■ Work to complete ■
The whole listing should be given back without any alteration.

■ Data shown ■
BEGIN

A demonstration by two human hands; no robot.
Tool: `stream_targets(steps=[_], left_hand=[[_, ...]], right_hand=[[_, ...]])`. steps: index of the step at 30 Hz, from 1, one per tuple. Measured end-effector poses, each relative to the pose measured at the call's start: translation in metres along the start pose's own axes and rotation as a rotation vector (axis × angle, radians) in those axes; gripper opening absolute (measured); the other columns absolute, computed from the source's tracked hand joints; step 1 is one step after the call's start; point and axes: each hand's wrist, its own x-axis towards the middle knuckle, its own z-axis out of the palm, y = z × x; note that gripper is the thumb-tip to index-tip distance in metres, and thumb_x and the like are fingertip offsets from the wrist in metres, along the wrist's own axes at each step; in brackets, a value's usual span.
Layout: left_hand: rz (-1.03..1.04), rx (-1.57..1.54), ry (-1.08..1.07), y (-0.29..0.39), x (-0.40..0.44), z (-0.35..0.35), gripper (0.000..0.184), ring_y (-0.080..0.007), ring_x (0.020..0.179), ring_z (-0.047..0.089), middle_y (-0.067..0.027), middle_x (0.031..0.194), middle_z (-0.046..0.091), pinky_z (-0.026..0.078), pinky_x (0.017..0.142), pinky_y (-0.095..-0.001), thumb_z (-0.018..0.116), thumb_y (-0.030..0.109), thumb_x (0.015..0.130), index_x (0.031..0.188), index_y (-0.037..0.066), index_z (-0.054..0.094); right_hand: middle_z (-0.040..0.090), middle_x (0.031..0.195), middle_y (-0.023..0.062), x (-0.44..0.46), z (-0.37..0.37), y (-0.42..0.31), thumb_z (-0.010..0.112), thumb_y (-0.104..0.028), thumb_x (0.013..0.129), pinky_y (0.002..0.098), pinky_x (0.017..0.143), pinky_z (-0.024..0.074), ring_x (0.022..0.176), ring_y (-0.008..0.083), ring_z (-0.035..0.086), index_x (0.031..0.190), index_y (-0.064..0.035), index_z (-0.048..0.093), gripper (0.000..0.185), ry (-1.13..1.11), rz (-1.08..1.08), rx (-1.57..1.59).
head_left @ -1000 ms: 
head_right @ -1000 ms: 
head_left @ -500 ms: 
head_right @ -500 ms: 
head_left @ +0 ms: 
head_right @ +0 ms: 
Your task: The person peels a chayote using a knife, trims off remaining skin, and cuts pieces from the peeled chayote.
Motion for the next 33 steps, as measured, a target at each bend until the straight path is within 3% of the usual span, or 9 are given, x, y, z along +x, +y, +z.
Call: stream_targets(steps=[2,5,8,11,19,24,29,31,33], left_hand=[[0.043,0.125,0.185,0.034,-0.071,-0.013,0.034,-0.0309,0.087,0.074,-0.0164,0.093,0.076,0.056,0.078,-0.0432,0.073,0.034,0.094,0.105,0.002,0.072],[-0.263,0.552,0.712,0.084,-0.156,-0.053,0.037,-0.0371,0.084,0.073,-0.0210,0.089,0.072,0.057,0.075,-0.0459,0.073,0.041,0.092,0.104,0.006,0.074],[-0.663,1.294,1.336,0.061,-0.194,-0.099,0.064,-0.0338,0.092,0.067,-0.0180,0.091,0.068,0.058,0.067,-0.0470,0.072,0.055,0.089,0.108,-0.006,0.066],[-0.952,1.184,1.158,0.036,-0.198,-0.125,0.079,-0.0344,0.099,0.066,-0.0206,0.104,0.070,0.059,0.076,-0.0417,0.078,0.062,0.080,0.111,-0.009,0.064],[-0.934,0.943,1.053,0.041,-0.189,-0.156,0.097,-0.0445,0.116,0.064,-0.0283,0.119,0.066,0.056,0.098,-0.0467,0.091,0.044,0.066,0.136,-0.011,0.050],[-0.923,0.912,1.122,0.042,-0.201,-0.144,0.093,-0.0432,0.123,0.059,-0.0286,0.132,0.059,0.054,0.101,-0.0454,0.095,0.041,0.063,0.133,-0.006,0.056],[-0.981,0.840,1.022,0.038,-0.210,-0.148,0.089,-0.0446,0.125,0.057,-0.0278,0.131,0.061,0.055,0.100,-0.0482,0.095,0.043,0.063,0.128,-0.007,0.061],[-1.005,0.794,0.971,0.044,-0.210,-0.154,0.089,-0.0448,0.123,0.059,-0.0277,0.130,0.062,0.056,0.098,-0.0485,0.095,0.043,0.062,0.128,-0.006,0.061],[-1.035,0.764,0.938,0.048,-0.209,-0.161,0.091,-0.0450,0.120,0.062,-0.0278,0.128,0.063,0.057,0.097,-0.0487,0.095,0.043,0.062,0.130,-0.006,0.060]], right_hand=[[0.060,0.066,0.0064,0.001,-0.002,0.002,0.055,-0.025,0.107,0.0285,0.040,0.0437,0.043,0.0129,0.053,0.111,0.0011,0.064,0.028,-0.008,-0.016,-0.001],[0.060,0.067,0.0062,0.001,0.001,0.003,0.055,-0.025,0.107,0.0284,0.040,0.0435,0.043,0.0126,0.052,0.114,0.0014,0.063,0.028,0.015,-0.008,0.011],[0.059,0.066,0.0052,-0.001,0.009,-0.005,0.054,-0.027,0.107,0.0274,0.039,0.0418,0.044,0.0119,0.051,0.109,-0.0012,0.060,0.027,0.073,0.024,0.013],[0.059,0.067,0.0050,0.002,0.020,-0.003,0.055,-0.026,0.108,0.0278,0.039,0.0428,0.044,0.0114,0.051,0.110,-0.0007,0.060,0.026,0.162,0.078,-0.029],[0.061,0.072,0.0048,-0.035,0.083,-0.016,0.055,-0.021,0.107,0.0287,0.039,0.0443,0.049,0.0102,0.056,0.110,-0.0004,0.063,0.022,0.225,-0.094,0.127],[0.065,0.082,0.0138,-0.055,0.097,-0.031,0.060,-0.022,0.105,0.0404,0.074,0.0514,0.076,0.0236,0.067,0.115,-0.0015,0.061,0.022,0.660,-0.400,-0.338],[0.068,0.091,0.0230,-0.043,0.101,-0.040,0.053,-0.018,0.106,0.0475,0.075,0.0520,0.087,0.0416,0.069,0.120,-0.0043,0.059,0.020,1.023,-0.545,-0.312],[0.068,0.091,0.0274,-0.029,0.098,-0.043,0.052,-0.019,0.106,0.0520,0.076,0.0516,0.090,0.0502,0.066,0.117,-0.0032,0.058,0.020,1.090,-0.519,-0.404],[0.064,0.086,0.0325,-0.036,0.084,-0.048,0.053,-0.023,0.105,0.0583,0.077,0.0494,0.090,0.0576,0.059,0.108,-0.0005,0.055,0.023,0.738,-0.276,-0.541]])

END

■ Your response ■
A demonstration by two human hands; no robot.
Tool: `stream_targets(steps=[_], left_hand=[[_, ...]], right_hand=[[_, ...]])`. steps: index of the step at 30 Hz, from 1, one per tuple. Measured end-effector poses, each relative to the pose measured at the call's start: translation in metres along the start pose's own axes and rotation as a rotation vector (axis × angle, radians) in those axes; gripper opening absolute (measured); the other columns absolute, computed from the source's tracked hand joints; step 1 is one step after the call's start; point and axes: each hand's wrist, its own x-axis towards the middle knuckle, its own z-axis out of the palm, y = z × x; note that gripper is the thumb-tip to index-tip distance in metres, and thumb_x and the like are fingertip offsets from the wrist in metres, along the wrist's own axes at each step; in brackets, a value's usual span.
Layout: left_hand: rz (-1.03..1.04), rx (-1.57..1.54), ry (-1.08..1.07), y (-0.29..0.39), x (-0.40..0.44), z (-0.35..0.35), gripper (0.000..0.184), ring_y (-0.080..0.007), ring_x (0.020..0.179), ring_z (-0.047..0.089), middle_y (-0.067..0.027), middle_x (0.031..0.194), middle_z (-0.046..0.091), pinky_z (-0.026..0.078), pinky_x (0.017..0.142), pinky_y (-0.095..-0.001), thumb_z (-0.018..0.116), thumb_y (-0.030..0.109), thumb_x (0.015..0.130), index_x (0.031..0.188), index_y (-0.037..0.066), index_z (-0.054..0.094); right_hand: middle_z (-0.040..0.090), middle_x (0.031..0.195), middle_y (-0.023..0.062), x (-0.44..0.46), z (-0.37..0.37), y (-0.42..0.31), thumb_z (-0.010..0.112), thumb_y (-0.104..0.028), thumb_x (0.013..0.129), pinky_y (0.002..0.098), pinky_x (0.017..0.143), pinky_z (-0.024..0.074), ring_x (0.022..0.176), ring_y (-0.008..0.083), ring_z (-0.035..0.086), index_x (0.031..0.190), index_y (-0.064..0.035), index_z (-0.048..0.093), gripper (0.000..0.185), ry (-1.13..1.11), rz (-1.08..1.08), rx (-1.57..1.59).
head_left @ -1000 ms: 
head_right @ -1000 ms: 
head_left @ -500 ms: 
head_right @ -500 ms: 
head_left @ +0 ms: 
head_right @ +0 ms: 
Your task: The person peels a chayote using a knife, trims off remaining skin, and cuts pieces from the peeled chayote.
Motion for the next 33 steps, as measured, a target at each bend until the straight path is within 3% of the usual span, or 9 are given, x, y, z along +x, +y, +z.
Call: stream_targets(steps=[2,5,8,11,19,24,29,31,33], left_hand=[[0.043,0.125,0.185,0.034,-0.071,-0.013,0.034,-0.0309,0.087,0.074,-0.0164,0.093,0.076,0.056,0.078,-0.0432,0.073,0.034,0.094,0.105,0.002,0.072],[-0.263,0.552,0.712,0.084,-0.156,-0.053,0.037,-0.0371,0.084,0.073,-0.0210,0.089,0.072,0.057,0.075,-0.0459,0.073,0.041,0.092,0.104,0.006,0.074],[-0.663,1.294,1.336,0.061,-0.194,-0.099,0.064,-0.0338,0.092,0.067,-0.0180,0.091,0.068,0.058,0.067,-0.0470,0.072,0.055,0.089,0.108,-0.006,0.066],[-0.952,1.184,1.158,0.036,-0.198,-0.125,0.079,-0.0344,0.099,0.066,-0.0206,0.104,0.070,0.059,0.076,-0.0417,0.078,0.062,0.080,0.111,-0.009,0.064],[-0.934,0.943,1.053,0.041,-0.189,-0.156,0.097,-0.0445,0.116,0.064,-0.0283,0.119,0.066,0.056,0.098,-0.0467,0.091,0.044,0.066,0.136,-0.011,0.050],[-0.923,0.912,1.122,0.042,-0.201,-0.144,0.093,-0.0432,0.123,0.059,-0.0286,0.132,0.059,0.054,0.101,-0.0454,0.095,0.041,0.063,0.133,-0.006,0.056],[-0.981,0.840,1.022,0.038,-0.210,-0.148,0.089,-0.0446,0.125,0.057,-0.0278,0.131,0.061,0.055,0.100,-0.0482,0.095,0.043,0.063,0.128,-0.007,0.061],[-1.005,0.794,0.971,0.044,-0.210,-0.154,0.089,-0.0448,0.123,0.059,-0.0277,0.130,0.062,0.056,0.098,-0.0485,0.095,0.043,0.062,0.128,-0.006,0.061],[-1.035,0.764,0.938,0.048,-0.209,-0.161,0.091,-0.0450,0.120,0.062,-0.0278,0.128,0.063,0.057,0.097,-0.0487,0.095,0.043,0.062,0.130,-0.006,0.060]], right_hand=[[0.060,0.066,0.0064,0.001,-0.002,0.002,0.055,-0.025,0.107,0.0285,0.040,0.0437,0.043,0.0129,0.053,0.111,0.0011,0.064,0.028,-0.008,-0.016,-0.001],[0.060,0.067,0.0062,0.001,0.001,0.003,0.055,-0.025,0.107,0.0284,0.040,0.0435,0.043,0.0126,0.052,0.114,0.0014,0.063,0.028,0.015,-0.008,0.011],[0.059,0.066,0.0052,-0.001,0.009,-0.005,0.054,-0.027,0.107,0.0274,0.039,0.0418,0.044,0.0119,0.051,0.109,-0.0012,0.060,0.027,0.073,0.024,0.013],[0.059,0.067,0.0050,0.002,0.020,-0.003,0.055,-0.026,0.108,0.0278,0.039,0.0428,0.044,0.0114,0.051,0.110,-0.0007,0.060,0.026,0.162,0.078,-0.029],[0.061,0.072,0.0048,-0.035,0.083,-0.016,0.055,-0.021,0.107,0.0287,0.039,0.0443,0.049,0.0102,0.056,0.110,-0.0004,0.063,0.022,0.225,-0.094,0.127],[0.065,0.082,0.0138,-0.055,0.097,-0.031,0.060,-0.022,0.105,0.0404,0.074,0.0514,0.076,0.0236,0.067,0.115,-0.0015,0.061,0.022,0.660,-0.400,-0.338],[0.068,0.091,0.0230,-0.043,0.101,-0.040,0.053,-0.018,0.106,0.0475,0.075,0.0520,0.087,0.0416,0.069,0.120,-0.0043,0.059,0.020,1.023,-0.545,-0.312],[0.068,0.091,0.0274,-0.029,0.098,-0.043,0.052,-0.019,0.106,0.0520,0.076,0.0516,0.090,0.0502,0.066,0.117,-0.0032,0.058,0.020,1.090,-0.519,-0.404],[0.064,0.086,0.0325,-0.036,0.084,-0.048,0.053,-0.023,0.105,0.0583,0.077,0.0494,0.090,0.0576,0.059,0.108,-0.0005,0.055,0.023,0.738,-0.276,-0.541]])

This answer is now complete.